– Но завтракать здесь каждый день ты все равно не будешь, – ухмыльнулся Файх. – Надоест, да?
Кивнул:
– Надоест. Завтра же.
Вдруг чуть ли не впервые в жизни захотел пожаловаться: мне все надоедает так быстро, что я не успеваю понять, понравилось оно мне или нет. Мне заранее надоело даже то, чего еще никогда со мной не было и вряд ли когда-нибудь произойдет, вроде полетов в космос – как подумаю, что надо годами тренироваться и соблюдать режим ради возможности оказаться запертым внутри ракеты, или хуже, орбитальной станции, месяцами ждать, когда уже закончится эта тягомотина, и сразу такая тоска. Раньше, в юности, я заставлял себя терпеть, выхода-то все равно не было, вот и ходил в одну и ту же школу, учился изо дня в день одной и той же ерунде, проделывал одни и те же спортивные упражнения, полезные для тела, но испепеляющие дух, и университетов сменил всего три, причем последний даже как-то закончил, заливая тоску всем, что горит, практически не приходя в сознание, я был очень способный, так все говорили, и работал потом в дурацкой конторе, ходил туда примерно в таком же костюме, как у тебя, его тень до сих пор пригибает меня к земле. Но в какой-то момент, знаешь, я вдруг понял, что терпение – не совсем та область, в которой я действительно хочу преуспеть, и с тех пор время от времени позволяю себе все бросить, развернуться и уйти, прекрасно осознавая, что снова все потерял, и радуясь этой потере; с каждым годом я все чаще разворачиваюсь и ухожу, не успев толком начать новую жизнь, но, похоже, все равно недостаточно часто; впрочем, возможно, я просто всякий раз разворачиваюсь на триста шестьдесят градусов, привлеченный запахом куска хлеба, на который, как ни крути, а надо себе заработать, а потом как дурак удивляюсь, что впереди все та же пыльная серая долина смертной тени, где даже зла путевого не отыщешь, чтобы убояться его разнообразия и развлечения ради. Даже зла.
Но поди скажи все это по-немецки. Проще жевать омлет. Молча.
Файх глядел сочувственно, как будто читал его мысли. Или, что вероятнее, просто не любил омлет и полагал всякого заказавшего это блюдо мучеником. Внезапно спросил:
– Зачем ты живешь?
Чуть не поперхнулся от такого поворота светской беседы. Но ответил, не задумываясь:
– Чтобы не умирать.
Великое все-таки дело разговор на чужом, лишь отчасти понятном языке. Захочешь – не соврешь.

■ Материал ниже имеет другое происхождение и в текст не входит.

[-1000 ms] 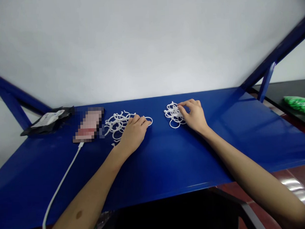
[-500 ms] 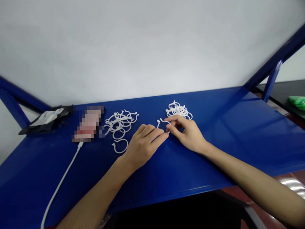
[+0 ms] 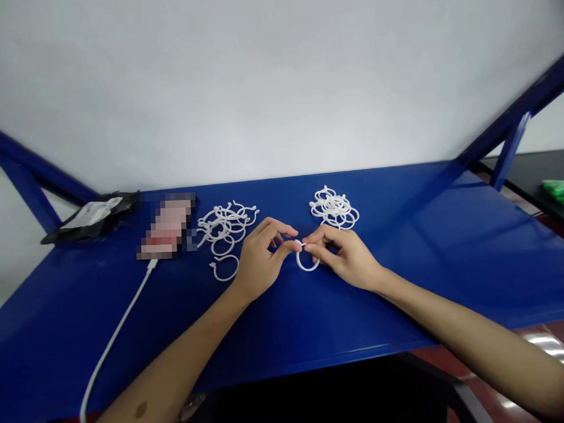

Все же пояснил, тщательно подбирая слова:
– Инстинкт самосохранения. Тело не хочет умирать. А хочет как минимум жрать и спать в тепле. Оно умеет быть убедительным. Поэтому пока – так.
– Это я очень хорошо понимаю, – кивнул Файх.
Похоже, не врал. Хотя кто его разберет.
– Просто ты заблудился, – сказал немец. – И я, кстати, тоже. Но мне повезло больше, у меня легкий характер. И я люблю развлекаться.
«Заблудился» – ишь, проповедник выискался. Впрочем, вполне возможно, в немецком языке это слово имеет какой-то иной оттенок значения. Поэтому не стал придираться. Сказал:
– Я раньше тоже любил развлекаться. И даже умел. Но потом мне надоело и это.
– Понимаю, – снова согласился Файх.
За столом воцарилось молчание, которое трудно было назвать умиротворенным. Поэтому, отставив в сторону пустую тарелку, спросил – просто чтобы поддержать разговор.
– А что ты имел в виду, когда сказал, будто старуха в пальто пришла к нам из позапрошлого ноября? «Из позапрошлого ноября» – это поговорка? Какое-то устойчивое выражение, которого я не знаю? И все остальные, готов спорить, тоже. Что оно означает?
– Нет, не выражение.
Файх отвернулся и какое-то время разглядывал башни Университета. Как будто внезапно, именно сейчас горячо заинтересовался архитектурой и ничего не мог поделать с этой новой страстью.